The five of us who have read regularly over the years are Jonathan Aldrich, who often writes about his vivid memories of spending 70-plus summers on Harts Neck in Tenants Harbor; Mary Burchenal, whose poems include poignant insights into teaching high school English; Chris Fahy, who takes a wry look at coming of age as a teenager and aging as an adult; Elizabeth Gordon McKim, whose rhythmic readings sometimes include strumming a musical instrument and veering into singing; and myself, reading poems that often attempt to convey the magic of the tidal cove that we’re privileged to witness up close and personal.
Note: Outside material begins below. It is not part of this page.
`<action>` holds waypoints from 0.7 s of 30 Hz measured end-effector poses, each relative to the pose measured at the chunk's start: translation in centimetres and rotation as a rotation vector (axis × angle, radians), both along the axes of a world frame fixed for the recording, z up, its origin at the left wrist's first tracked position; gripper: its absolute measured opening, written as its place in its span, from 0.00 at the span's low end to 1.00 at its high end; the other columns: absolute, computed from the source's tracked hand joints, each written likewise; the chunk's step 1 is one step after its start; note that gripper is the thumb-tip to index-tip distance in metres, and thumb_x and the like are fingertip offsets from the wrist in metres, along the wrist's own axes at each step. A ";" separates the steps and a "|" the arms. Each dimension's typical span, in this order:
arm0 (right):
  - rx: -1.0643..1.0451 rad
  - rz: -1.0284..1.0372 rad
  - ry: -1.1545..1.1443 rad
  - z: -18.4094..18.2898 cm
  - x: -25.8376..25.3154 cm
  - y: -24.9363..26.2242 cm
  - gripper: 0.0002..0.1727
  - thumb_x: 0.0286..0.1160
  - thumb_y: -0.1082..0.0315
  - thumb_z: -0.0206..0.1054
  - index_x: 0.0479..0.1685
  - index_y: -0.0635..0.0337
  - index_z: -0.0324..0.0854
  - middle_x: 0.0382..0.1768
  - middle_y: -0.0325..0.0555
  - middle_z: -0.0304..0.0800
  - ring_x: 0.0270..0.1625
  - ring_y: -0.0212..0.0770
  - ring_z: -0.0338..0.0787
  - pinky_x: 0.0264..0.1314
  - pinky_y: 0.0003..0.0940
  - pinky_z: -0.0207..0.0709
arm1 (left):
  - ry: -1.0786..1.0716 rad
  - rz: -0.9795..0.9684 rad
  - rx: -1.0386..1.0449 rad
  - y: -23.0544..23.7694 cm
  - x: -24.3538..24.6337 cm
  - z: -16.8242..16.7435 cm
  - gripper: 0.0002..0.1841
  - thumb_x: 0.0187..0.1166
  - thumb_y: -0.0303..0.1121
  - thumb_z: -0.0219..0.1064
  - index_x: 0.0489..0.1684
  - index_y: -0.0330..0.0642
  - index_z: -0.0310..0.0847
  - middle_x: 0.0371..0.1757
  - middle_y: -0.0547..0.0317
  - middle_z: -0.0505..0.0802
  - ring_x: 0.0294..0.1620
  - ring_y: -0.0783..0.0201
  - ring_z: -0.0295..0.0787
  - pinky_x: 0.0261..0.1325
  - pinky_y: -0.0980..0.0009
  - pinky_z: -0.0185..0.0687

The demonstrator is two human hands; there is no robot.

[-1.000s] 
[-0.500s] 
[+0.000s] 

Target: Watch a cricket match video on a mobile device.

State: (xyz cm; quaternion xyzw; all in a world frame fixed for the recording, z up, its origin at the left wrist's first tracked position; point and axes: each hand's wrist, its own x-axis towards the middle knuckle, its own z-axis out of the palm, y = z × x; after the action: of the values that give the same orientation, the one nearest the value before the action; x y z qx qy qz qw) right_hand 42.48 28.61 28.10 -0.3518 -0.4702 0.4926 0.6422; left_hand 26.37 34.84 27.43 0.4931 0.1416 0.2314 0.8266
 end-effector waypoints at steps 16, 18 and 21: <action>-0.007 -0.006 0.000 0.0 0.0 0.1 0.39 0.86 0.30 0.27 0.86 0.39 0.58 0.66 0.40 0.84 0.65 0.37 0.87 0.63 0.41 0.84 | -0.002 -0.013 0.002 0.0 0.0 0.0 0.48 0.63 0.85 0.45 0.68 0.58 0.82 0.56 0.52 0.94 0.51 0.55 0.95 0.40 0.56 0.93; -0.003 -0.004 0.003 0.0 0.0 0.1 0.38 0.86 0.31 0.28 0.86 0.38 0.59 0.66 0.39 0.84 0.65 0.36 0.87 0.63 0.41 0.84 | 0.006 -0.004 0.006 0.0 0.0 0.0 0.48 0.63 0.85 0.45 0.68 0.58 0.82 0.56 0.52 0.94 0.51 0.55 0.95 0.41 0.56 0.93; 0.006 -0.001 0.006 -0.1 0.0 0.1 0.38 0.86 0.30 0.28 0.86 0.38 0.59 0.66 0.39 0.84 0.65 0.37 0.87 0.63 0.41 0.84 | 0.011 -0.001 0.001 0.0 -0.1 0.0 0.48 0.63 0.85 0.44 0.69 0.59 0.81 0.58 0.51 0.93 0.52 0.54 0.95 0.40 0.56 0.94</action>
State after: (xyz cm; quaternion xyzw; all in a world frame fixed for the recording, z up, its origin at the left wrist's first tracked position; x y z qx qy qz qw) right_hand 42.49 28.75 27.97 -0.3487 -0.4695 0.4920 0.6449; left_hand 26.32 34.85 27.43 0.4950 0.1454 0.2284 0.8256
We began in late August, 1997, when about 25 people came to the old Jackson Memorial Library in Tenants Harbor to hear Jonathan, Elizabeth, and myself. We soon added two other longtime Tenants Harbor denizens: Stuart Bicknell, who plays the guitar as an interlude between each reader, and Mary, who read with us every other year, and recently decided to bow out to allow for a more extended summer break from the rigors of high school teaching.
As the word spread and our audiences increased, we outgrew the friendly confines of the library, and moved to the Ocean View Grange in Martinsville in 2002 when Chris Fahy joined us, and in our tenth year, to the Odd Fellows Hall, where we have met ever since. We’ve been lucky to have gracious hosts in all three locations. Last year we began including guest readers, to enliven the mix and broaden our base in hopes that others will come forward to help organize the reading after our 20th year in 2016.
We have published two small, paperback collections of our work, Summer Lines, on our 10th year in 2006, and Branching Out, on our 15th year in 2011, which are for sale at our reading and in stores in Tenants Harbor, Port Clyde, Rockland, and Portland. They have been favorably reviewed in the Free Press, Portland Phoenix, and Bangor Daily News, whose critic described them as good books “to freshen your routines and keep on the coffee table. For actual reading, I mean, not for show.”
As one listener commented after a reading, “I’m exhausted! I feel as though I’ve been through the full gamut of emotions, from laughter to tears.” Just the kind of intensity that we strive for, and that poetry offers us all!
This year’s reading is Friday, August 15, at the Odd Fellows Hall on Watts Avenue in Tenants Harbor, beginning with refreshments and book selling, with the reading beginning at 5:30pm. Admission is free. We welcome donations to defray the expenses of using the hall and providing refreshments.